▶ _TRY IT_:
Please reproduce, exactly and with nothing else, every line from the one containing "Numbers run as" through the last line of the records below.

* * * * * * *

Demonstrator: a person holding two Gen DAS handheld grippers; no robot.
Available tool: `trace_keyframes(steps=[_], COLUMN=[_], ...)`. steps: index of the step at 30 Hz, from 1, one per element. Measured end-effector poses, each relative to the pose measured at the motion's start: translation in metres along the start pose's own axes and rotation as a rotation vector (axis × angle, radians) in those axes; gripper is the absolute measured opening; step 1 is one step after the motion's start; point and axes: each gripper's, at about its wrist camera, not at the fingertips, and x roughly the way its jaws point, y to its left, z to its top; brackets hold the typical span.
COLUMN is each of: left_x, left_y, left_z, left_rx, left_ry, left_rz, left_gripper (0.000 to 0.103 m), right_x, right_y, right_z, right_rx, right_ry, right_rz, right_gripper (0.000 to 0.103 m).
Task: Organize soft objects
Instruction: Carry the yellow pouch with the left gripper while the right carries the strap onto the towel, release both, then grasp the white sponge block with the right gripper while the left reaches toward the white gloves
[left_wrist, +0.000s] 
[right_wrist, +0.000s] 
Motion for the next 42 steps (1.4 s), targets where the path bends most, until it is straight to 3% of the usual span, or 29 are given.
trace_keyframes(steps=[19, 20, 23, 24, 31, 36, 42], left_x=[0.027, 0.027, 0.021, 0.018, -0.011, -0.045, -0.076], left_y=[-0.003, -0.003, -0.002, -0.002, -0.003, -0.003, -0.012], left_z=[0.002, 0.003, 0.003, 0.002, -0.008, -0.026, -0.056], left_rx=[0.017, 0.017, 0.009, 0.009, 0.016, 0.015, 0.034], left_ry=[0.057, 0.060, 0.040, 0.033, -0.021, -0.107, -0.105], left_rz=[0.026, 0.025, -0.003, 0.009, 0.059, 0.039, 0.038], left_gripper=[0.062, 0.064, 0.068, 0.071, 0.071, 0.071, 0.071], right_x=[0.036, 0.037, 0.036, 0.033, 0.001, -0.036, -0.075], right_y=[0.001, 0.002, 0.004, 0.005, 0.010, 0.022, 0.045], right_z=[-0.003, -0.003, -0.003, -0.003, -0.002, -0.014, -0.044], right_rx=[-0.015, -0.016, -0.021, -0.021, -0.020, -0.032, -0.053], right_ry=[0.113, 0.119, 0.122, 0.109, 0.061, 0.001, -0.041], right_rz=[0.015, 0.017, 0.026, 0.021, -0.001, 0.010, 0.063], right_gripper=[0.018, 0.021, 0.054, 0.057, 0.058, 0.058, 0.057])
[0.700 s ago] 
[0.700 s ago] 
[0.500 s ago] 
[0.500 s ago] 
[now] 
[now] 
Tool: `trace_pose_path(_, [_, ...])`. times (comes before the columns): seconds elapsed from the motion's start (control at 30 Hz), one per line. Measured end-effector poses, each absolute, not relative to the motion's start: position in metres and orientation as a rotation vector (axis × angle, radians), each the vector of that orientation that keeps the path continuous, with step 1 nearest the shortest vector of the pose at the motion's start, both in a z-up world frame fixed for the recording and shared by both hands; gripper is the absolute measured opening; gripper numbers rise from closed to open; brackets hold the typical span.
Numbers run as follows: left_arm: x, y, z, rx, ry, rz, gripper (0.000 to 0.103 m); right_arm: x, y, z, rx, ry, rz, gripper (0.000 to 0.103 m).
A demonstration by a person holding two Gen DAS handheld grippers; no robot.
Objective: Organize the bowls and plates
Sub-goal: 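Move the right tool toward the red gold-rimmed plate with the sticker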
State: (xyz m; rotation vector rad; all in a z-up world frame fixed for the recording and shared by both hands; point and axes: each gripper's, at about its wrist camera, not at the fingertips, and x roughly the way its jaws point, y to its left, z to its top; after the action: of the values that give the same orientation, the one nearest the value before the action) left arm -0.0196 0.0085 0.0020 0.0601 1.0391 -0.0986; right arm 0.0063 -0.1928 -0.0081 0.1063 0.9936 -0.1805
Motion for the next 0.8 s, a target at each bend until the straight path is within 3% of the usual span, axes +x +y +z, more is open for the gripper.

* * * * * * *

▶ _RESPONSE_:
Numbers run as follows: left_arm: x, y, z, rx, ry, rz, gripper (0.000 to 0.103 m); right_arm: x, y, z, rx, ry, rz, gripper (0.000 to 0.103 m).
A demonstration by a person holding two Gen DAS handheld grippers; no robot.
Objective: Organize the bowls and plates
Sub-goal: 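Move the right tool toward the red gold-rimmed plate with the sticker
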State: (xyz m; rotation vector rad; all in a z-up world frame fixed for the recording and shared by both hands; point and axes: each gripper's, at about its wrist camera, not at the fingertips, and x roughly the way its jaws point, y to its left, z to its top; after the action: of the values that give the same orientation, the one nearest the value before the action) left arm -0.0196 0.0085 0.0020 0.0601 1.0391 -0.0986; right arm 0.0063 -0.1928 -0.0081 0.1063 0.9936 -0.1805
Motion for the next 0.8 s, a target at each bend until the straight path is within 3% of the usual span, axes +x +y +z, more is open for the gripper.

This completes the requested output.